:: TASK REQUIREMENTS ::
Exact reproduction required: the lines below from the line with "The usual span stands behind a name" to the line with "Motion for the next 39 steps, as", both ends included, and no others.

LISTED RECORDS: Begin

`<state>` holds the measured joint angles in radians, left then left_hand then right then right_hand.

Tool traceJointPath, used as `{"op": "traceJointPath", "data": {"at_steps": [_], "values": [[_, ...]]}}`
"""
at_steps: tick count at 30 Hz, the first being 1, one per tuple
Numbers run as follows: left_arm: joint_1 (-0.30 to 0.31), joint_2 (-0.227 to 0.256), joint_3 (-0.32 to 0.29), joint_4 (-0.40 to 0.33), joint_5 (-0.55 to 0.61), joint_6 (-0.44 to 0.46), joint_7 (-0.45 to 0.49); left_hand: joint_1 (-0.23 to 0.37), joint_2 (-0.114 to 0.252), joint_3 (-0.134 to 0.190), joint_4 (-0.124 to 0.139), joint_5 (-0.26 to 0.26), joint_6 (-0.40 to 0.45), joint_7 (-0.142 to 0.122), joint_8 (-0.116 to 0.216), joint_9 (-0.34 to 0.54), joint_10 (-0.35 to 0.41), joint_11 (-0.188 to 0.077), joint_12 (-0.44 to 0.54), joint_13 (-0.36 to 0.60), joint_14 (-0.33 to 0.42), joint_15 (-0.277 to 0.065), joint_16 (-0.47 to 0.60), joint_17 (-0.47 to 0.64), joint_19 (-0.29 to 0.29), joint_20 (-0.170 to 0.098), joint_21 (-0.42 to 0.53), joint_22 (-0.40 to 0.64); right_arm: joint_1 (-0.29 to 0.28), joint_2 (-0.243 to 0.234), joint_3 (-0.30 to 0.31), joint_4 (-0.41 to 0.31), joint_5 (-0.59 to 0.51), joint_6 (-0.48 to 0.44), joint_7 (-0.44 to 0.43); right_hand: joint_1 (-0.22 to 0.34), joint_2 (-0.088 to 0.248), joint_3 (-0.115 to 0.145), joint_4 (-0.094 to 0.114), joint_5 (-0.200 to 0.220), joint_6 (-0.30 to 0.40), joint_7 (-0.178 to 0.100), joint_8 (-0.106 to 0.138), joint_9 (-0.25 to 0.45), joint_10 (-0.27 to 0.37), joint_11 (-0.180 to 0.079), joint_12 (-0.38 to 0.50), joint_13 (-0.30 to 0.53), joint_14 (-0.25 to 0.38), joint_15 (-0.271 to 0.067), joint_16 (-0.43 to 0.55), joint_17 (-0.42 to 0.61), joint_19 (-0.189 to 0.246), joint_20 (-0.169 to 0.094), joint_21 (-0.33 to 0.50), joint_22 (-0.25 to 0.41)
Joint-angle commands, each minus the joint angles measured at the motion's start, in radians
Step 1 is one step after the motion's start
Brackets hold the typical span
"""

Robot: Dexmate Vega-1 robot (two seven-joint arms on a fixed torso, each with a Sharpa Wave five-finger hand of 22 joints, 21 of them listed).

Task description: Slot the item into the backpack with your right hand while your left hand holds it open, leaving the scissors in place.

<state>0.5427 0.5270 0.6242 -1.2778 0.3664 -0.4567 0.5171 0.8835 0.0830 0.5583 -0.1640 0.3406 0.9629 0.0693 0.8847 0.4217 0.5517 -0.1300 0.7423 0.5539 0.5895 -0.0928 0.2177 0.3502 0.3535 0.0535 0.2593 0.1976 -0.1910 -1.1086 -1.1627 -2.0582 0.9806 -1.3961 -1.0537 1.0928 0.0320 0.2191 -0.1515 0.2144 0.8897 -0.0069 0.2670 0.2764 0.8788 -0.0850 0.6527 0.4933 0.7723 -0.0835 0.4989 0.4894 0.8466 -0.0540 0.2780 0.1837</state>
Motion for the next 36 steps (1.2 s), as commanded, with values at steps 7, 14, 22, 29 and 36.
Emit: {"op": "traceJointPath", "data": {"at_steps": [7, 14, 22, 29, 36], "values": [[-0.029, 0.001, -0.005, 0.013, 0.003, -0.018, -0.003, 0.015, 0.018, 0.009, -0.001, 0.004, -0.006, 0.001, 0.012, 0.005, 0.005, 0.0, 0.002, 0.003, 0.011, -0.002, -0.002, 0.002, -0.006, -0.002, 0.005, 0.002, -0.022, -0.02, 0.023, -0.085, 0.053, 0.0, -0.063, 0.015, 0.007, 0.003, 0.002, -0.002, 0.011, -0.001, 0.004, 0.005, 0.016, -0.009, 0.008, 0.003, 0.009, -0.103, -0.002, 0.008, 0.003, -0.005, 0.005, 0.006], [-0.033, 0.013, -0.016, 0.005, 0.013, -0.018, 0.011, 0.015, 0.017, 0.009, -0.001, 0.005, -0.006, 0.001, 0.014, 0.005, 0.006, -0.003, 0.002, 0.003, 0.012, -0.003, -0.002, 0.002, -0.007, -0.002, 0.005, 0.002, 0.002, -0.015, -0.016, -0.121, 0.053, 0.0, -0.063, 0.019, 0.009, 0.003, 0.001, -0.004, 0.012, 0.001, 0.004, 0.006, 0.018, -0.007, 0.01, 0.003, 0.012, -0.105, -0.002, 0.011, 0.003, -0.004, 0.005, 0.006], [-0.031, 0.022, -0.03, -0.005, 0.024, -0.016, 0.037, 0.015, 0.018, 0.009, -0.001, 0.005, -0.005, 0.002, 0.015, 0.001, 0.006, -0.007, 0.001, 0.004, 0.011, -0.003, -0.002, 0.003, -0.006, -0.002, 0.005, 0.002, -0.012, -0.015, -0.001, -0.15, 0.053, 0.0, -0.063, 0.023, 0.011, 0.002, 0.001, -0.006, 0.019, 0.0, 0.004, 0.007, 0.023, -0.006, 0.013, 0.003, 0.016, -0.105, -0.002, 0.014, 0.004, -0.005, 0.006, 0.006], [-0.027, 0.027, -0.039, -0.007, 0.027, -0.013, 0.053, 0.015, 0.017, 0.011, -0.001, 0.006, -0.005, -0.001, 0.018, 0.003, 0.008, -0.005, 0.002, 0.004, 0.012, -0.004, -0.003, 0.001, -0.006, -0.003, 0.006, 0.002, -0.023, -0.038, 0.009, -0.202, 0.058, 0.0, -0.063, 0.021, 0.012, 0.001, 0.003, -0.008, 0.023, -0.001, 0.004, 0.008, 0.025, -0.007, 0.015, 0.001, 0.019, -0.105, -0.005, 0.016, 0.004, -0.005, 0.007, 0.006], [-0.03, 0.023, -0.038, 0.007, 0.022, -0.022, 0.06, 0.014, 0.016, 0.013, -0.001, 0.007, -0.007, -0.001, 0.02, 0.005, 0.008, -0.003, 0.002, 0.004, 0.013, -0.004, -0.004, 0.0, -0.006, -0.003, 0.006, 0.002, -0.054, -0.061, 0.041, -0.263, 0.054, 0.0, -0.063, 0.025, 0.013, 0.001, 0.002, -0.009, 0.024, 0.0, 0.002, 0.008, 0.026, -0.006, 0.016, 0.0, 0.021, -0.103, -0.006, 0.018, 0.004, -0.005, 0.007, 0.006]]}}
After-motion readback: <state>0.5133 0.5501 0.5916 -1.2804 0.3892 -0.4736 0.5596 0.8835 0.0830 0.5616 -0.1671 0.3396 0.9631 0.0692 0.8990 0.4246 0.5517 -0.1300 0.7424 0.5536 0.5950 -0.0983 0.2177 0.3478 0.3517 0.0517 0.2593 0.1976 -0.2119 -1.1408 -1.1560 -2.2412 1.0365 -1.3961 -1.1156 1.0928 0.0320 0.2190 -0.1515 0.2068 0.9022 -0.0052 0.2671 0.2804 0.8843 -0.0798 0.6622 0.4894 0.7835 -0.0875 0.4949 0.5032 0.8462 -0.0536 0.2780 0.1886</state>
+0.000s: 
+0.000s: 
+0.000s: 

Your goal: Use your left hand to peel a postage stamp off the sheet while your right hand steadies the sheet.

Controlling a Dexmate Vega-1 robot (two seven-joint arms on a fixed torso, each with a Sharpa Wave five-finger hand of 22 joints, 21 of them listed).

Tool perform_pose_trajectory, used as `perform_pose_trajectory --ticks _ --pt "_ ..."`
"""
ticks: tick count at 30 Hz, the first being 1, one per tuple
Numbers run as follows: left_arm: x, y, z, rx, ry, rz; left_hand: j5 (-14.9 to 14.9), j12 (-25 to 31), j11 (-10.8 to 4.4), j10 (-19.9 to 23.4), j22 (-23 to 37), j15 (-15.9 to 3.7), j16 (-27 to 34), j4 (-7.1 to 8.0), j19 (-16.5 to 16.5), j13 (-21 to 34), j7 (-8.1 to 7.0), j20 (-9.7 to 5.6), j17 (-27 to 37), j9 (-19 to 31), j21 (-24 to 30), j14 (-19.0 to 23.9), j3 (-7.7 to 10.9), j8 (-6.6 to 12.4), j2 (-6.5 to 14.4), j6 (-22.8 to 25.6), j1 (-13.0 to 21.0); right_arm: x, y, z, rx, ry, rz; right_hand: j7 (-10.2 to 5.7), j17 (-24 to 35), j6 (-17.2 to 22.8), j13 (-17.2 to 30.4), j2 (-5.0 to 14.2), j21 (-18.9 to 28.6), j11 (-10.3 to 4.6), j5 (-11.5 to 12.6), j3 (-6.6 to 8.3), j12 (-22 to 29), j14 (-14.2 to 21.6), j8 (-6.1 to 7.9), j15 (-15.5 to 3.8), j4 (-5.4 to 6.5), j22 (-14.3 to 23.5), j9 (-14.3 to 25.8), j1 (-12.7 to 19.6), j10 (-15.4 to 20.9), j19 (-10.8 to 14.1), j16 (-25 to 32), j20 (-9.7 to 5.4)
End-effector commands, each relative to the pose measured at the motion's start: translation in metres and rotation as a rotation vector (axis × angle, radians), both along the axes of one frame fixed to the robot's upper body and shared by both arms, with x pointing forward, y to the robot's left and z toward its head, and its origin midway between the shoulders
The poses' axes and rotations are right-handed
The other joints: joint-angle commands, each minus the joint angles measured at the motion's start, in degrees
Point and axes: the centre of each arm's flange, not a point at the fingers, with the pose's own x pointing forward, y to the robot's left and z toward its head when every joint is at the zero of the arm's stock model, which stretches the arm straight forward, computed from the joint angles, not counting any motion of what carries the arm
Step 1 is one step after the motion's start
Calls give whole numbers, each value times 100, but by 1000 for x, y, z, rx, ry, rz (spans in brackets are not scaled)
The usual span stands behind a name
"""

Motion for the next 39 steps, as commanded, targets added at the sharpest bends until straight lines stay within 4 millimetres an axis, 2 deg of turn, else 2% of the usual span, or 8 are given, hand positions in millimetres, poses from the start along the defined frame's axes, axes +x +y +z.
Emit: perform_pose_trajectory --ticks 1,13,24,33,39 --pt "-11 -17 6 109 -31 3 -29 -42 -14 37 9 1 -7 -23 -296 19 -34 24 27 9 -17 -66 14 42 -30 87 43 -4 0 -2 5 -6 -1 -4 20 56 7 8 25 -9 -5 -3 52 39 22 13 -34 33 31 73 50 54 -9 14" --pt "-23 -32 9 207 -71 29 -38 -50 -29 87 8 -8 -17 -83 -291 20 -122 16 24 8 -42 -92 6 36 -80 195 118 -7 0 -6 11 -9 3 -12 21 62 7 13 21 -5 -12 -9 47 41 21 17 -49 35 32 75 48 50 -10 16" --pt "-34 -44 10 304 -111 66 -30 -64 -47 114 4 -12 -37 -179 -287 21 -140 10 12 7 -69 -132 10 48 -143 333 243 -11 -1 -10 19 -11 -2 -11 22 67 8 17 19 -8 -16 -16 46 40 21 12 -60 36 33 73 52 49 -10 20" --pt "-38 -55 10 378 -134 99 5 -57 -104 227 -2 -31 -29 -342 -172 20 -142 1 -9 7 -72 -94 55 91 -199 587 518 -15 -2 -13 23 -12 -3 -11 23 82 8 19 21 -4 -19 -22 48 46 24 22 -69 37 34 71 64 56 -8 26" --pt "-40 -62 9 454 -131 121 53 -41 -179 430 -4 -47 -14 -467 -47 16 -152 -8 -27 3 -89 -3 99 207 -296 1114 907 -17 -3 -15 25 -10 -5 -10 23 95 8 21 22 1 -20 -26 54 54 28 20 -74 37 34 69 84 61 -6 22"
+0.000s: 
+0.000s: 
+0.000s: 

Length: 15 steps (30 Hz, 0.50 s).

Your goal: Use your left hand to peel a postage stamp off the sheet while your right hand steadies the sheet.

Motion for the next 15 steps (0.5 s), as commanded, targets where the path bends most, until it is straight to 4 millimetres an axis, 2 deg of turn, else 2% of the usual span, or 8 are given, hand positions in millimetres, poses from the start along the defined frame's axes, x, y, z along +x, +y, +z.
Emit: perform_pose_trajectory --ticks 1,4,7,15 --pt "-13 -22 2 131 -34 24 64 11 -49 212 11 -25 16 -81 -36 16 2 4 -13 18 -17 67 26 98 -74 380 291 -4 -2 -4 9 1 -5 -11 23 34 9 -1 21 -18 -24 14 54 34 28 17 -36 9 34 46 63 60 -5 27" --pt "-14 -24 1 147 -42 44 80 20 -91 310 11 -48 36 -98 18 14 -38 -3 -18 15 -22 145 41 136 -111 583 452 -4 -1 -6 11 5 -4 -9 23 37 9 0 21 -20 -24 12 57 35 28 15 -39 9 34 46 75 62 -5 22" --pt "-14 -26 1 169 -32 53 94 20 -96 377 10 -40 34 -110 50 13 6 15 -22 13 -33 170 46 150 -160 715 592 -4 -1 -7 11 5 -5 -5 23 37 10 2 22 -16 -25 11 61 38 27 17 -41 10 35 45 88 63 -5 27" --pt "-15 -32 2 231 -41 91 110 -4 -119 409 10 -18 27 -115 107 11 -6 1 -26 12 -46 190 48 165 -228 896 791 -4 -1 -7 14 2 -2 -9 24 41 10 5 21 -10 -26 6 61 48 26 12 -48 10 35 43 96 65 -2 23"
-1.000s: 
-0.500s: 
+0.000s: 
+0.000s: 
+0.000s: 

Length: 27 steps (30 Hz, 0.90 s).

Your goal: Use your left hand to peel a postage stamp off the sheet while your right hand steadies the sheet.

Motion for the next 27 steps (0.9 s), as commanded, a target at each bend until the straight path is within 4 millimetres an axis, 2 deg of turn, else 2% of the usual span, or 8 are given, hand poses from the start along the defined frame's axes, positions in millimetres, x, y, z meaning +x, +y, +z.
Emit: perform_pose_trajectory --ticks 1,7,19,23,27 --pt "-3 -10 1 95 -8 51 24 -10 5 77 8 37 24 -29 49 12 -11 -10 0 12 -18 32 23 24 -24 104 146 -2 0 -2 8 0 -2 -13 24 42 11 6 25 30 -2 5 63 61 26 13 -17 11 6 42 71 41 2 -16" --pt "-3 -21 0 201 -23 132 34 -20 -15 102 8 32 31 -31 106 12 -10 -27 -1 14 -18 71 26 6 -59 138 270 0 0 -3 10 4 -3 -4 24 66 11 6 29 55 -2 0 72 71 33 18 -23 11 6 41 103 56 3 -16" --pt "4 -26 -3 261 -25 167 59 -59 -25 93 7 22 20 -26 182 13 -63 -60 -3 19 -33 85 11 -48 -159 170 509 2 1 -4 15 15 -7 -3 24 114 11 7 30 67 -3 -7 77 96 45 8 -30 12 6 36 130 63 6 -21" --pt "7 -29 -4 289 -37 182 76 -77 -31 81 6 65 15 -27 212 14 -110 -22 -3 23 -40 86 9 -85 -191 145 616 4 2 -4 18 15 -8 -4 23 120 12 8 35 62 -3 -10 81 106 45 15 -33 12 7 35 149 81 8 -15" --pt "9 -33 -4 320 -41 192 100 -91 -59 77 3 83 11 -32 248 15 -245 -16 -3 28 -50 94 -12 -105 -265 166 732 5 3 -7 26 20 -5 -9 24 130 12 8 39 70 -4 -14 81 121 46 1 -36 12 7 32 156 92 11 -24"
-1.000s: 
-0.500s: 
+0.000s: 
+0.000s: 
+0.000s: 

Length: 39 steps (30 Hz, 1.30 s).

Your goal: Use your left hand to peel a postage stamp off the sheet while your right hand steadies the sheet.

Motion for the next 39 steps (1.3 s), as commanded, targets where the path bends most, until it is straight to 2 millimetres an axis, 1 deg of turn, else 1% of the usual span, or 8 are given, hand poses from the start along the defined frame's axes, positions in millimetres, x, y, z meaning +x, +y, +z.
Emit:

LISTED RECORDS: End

:: SOLUTION TO THIS EXERCISE ::
The usual span stands behind a name
"""

Motion for the next 39 steps, as commanded, targets added at the sharpest bends until straight lines stay within 4 millimetres an axis, 2 deg of turn, else 2% of the usual span, or 8 are given, hand positions in millimetres, poses from the start along the defined frame's axes, axes +x +y +z.

Besides this answer, nothing more is needed.